**REQUIRED WORK**
Lines in the listing below containing the string "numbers" are to be identified and copied.

**RECORDED INFORMATION**
▼

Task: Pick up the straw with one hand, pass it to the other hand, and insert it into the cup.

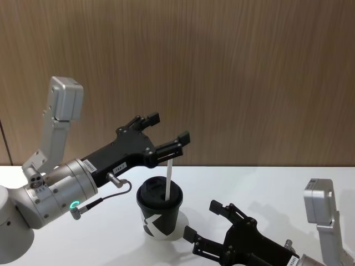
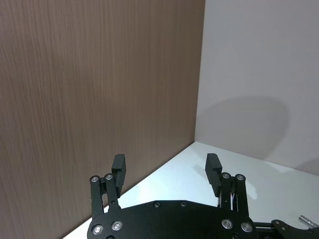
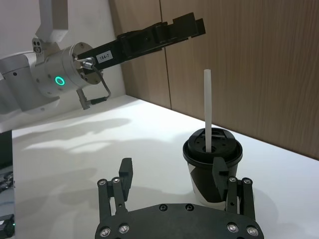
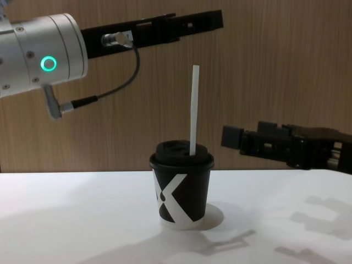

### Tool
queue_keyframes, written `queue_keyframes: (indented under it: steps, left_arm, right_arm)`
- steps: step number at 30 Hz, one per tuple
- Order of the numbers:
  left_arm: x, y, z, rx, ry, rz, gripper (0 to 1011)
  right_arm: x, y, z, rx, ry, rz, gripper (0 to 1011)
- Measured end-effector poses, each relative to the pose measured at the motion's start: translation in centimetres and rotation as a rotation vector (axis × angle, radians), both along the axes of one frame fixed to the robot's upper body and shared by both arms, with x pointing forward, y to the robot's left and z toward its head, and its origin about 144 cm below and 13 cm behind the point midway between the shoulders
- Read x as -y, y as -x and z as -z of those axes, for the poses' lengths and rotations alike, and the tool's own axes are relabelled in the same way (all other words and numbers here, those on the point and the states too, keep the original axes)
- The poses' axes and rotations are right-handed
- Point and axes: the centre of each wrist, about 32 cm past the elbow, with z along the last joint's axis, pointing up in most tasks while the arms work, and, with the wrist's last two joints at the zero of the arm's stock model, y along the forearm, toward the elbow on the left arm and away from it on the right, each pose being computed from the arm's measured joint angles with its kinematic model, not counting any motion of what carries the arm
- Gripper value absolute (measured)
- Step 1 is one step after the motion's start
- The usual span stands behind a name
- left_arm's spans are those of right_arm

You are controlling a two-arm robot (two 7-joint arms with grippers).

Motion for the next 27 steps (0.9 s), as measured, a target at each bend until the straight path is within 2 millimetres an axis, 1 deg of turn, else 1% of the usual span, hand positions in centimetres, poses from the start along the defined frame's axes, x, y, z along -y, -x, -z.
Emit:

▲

**EXERCISE RESPONSE**
- Order of the numbers:
- Read x as -y, y as -x and z as -z of those axes, for the poses' lengths and rotations alike, and the tool's own axes are relabelled in the same way (all other words and numbers here, those on the point and the states too, keep the original axes)

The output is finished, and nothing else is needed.